§ **Task directions**: Set down all of the data again, character for character.

§ **Data**:
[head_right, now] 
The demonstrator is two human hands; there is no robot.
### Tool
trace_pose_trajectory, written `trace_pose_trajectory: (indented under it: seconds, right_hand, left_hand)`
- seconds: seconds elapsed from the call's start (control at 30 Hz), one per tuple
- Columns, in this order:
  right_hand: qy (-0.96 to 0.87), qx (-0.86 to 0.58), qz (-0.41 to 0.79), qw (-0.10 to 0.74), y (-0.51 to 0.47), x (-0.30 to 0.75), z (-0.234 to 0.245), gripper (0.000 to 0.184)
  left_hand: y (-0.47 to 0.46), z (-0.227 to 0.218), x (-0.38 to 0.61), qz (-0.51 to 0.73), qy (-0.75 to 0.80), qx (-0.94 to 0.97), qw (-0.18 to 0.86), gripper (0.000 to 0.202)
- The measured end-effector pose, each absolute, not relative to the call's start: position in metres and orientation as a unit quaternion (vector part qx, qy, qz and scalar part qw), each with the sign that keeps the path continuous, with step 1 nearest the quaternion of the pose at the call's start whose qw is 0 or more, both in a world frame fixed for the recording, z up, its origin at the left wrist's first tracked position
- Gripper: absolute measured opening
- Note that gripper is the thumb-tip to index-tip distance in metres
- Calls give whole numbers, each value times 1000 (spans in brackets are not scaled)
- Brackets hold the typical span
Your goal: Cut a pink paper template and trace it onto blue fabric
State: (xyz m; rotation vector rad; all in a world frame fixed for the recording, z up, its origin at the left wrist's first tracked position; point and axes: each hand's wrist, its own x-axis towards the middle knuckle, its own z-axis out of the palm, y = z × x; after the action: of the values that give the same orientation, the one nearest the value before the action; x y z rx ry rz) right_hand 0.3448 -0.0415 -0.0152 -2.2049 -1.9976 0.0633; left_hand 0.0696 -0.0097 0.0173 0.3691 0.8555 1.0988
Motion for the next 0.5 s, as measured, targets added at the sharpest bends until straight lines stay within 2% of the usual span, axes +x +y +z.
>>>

§ **Response box**:
[head_right, now] 
The demonstrator is two human hands; there is no robot.
### Tool
trace_pose_trajectory, written `trace_pose_trajectory: (indented under it: seconds, right_hand, left_hand)`
- seconds: seconds elapsed from the call's start (control at 30 Hz), one per tuple
- Columns, in this order:
  right_hand: qy (-0.96 to 0.87), qx (-0.86 to 0.58), qz (-0.41 to 0.79), qw (-0.10 to 0.74), y (-0.51 to 0.47), x (-0.30 to 0.75), z (-0.234 to 0.245), gripper (0.000 to 0.184)
  left_hand: y (-0.47 to 0.46), z (-0.227 to 0.218), x (-0.38 to 0.61), qz (-0.51 to 0.73), qy (-0.75 to 0.80), qx (-0.94 to 0.97), qw (-0.18 to 0.86), gripper (0.000 to 0.202)
- The measured end-effector pose, each absolute, not relative to the call's start: position in metres and orientation as a unit quaternion (vector part qx, qy, qz and scalar part qw), each with the sign that keeps the path continuous, with step 1 nearest the quaternion of the pose at the call's start whose qw is 0 or more, both in a world frame fixed for the recording, z up, its origin at the left wrist's first tracked position
- Gripper: absolute measured opening
- Note that gripper is the thumb-tip to index-tip distance in metres
- Calls give whole numbers, each value times 1000 (spans in brackets are not scaled)
- Brackets hold the typical span
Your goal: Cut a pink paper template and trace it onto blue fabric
State: (xyz m; rotation vector rad; all in a world frame fixed for the recording, z up, its origin at the left wrist's first tracked position; point and axes: each hand's wrist, its own x-axis towards the middle knuckle, its own z-axis out of the palm, y = z × x; after the action: of the values that give the same orientation, the one nearest the value before the action; x y z rx ry rz) right_hand 0.3448 -0.0415 -0.0152 -2.2049 -1.9976 0.0633; left_hand 0.0696 -0.0097 0.0173 0.3691 0.8555 1.0988
Motion for the next 0.5 s, as measured, targets added at the sharpest bends until straight lines stay within 2% of the usual span, axes +x +y +z.
>>>

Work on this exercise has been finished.